Am Sonntag abend geht es wirklich los

Das Ministerium und Toll Collect zeigten sich zufrieden mit dem Auftakt. „Der Start ist gelungen“, sagte Toll-Collect-Sprecher Harald Lindlar. Allerdings hatte kurz zuvor nochmals eine Panne für Aufregung gesorgt: Wegen eines technischen Fehlers konnten am Freitag mehrere Stunden lang keine Strecken übers Internet gebucht werden. Das Problem wurde aber noch rechtzeitig behoben.

Der erste Belastungstest steht am Sonntag abend um 22.00 Uhr an, wenn das Fahrverbot aufgehoben wird. Vor allem an den Grenzen zu Frankreich, Polen und Österreich werden lange Staus befürchtet. Bislang ist nur eine Minderheit der ausländischen Lastwagen, die in Deutschland unterwegs sind, mit automatischen Erfassungsgeräten ausgestattet. Alle anderen Lkw müssen übers Internet oder an einem der bundesweit 3.700 Kassenautomaten eingebucht werden.

Ziel bei den On-Board-Units verfehlt

Um ein Chaos zu verhindern, hat Toll Collect mehr als 5.000 zusätzliche Helfer eingestellt. Auch Polizei und Bundesgrenzschutz sind im Sondereinsatz. Insgesamt wurden nach Angaben des Betreiberkonsortiums bislang rund 315.000 so genannte On-Board Units (OBUs) eingebaut. Ursprüngliches Ziel war, mit mindestens 500.000 OBUs starten zu können.

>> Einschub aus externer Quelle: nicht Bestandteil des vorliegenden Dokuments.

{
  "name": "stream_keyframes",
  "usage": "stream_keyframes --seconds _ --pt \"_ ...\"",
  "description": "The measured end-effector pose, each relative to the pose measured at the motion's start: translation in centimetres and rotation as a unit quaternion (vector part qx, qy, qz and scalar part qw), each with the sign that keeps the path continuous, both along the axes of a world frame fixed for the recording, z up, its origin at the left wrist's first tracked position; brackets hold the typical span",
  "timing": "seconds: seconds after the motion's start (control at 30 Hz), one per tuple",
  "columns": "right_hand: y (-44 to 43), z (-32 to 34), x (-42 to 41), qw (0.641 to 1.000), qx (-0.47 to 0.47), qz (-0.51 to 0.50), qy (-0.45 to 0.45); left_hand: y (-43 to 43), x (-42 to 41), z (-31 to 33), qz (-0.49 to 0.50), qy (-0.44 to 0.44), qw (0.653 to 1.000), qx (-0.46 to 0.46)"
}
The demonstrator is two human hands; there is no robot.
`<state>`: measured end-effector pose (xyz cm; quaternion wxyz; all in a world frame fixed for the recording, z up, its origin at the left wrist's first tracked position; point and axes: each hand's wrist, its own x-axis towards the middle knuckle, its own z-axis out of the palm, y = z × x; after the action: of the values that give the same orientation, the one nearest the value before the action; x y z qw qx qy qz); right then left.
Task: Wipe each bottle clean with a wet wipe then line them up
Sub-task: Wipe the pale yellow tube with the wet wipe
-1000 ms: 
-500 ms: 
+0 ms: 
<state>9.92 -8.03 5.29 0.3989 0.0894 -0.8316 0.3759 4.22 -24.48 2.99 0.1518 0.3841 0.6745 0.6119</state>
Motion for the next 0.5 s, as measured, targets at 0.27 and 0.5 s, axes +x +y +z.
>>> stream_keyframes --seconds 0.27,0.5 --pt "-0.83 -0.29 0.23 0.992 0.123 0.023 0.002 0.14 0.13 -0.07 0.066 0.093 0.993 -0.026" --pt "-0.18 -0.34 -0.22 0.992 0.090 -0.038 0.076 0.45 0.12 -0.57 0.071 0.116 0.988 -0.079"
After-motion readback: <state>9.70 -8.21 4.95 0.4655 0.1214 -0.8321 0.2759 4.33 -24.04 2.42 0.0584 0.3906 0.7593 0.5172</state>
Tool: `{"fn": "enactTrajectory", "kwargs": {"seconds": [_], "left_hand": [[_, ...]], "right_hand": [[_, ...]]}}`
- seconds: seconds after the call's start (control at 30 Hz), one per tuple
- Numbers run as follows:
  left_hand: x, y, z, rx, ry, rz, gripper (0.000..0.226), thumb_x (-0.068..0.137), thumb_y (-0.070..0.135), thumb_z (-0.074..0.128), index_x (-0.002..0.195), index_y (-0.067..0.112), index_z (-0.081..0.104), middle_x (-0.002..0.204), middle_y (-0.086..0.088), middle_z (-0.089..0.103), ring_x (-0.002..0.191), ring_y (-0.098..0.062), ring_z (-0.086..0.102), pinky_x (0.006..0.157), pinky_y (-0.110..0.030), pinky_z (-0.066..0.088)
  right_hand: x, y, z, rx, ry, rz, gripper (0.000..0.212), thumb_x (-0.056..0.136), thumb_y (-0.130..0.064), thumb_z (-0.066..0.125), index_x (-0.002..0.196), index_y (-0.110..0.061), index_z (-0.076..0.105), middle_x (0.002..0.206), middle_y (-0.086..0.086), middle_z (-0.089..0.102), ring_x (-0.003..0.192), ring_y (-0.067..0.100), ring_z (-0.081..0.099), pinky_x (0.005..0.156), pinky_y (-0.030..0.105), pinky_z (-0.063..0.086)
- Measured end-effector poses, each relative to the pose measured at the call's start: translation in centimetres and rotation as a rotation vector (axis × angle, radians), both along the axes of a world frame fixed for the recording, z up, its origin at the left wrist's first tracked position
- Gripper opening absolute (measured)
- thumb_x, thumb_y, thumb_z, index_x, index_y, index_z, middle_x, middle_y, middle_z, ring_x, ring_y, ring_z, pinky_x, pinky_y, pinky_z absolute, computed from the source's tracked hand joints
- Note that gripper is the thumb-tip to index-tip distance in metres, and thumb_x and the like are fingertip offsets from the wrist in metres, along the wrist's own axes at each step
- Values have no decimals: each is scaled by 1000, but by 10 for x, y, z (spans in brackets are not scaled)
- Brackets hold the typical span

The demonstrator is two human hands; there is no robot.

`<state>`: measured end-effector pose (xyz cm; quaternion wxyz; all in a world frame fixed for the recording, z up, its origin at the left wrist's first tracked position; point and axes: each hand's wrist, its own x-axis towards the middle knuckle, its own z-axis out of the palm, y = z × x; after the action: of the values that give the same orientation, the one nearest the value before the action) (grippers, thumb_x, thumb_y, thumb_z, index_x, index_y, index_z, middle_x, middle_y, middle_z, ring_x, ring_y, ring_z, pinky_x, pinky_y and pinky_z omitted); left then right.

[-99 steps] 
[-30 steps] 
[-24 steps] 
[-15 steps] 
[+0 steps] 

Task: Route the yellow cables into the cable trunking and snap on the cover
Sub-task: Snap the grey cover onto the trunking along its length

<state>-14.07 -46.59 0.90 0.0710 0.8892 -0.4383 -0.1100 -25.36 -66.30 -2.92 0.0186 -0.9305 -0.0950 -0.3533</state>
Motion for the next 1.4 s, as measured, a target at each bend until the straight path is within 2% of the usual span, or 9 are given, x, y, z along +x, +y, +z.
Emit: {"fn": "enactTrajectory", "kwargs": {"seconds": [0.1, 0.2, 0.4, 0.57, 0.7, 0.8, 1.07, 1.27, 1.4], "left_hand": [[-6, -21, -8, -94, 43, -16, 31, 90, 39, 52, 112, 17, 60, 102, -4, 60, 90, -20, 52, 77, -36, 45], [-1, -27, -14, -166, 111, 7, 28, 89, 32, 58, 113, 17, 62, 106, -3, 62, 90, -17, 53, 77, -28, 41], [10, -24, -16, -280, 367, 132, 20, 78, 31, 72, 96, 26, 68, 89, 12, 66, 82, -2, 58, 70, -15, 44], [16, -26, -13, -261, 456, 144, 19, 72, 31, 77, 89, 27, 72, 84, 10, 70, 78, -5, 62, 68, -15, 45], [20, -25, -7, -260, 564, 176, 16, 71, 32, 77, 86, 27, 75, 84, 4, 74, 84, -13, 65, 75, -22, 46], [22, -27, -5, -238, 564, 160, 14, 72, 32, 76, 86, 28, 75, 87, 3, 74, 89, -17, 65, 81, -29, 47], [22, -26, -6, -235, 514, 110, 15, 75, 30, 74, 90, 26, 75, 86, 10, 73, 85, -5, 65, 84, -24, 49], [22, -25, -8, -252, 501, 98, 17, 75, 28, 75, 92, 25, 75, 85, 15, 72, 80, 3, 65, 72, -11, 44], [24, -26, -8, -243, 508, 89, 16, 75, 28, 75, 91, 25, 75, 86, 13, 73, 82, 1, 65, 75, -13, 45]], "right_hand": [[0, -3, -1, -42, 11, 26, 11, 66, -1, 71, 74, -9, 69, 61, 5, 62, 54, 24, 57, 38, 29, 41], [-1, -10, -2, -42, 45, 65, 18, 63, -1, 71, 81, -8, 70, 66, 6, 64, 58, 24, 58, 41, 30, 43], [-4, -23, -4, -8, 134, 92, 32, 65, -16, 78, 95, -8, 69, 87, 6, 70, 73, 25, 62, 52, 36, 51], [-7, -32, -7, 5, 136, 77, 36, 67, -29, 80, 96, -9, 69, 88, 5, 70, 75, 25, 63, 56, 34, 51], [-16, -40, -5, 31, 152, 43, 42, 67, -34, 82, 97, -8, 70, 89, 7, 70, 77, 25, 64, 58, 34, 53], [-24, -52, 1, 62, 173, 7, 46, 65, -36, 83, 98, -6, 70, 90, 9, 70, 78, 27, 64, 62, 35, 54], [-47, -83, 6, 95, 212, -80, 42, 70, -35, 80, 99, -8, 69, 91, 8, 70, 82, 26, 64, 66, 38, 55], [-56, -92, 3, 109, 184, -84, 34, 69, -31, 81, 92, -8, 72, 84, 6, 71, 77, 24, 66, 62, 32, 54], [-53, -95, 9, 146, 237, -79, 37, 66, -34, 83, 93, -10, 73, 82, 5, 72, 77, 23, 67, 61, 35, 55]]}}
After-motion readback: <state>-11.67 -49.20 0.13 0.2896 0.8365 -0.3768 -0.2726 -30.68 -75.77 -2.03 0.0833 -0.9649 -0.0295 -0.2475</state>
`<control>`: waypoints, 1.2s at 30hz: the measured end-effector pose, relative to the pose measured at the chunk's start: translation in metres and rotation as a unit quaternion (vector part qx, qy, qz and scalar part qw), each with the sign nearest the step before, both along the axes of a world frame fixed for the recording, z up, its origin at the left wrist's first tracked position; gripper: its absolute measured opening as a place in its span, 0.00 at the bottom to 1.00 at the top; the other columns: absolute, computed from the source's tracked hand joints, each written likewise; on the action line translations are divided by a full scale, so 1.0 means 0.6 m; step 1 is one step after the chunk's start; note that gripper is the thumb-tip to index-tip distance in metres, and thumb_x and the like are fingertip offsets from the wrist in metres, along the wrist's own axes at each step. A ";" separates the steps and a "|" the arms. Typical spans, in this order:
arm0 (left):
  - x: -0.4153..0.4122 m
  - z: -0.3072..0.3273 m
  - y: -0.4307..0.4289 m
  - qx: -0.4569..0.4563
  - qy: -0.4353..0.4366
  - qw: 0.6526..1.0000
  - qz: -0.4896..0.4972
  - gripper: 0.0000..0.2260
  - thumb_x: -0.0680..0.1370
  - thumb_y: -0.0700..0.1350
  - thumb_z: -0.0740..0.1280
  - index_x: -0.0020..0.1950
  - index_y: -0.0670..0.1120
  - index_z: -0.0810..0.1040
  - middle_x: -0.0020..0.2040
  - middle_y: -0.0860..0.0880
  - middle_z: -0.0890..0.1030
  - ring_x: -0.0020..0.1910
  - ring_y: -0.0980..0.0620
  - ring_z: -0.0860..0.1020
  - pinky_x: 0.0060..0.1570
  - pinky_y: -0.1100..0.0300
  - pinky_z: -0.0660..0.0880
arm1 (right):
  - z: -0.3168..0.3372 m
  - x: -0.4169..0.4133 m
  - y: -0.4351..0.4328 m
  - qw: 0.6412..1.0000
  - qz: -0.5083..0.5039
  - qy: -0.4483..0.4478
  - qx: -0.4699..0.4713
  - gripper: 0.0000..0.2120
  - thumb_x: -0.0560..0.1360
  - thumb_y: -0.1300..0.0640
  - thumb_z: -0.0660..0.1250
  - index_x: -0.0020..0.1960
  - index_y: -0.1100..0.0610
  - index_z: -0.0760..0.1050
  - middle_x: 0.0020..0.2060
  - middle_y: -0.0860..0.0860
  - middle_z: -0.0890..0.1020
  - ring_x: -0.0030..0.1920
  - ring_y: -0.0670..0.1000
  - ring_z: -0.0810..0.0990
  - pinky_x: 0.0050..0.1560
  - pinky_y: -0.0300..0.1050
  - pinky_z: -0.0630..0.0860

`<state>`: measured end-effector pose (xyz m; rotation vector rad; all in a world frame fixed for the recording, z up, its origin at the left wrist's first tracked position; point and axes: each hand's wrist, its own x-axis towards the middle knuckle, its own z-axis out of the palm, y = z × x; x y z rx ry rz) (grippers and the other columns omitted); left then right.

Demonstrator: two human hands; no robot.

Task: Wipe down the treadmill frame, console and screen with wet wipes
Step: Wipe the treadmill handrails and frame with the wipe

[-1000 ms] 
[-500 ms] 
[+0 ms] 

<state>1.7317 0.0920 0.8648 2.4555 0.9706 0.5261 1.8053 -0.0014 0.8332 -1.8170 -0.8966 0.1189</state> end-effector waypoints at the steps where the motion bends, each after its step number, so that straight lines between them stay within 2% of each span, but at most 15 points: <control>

Die Bundesregierung erhofft sich durch die Straßennutzungsgebühr im ersten Jahr Einnahmen von rund drei Milliarden Euro. Das Verkehrsministerium sprach vom „weltweit modernsten und innovativsten Mautsystem“. Allerdings war der Einführung eine Reihe von Pannen vorausgegangen, die den Start um mehr als ein Jahr verzögerte. Der Bund verlangt vom Konsortium um Daimler-Chrysler und Telekom deshalb mehr als 4,5 Milliarden Euro Strafe und Schadenersatz. Entscheiden soll ein Schiedsgericht.

Wegen der schwierigen Vorgeschichte ist zunächst nur eine einfache Version des Systems in Betrieb. Die zweite Stufe soll Anfang 2006 folgen. Bei einem erfolgreichen Start in Deutschland wollen Daimler-Chrysler und Telekom das weltweit einmalige System ins Ausland verkaufen. Interesse gibt es beispielsweise aus Großbritannien, Tschechien und den Niederlanden. Der neue Präsident des Bundesverbandes der Deutschen Industrie (BDI), Jürgen Thumann, bezeichnete das System bereits als „neuen Exportschlager“.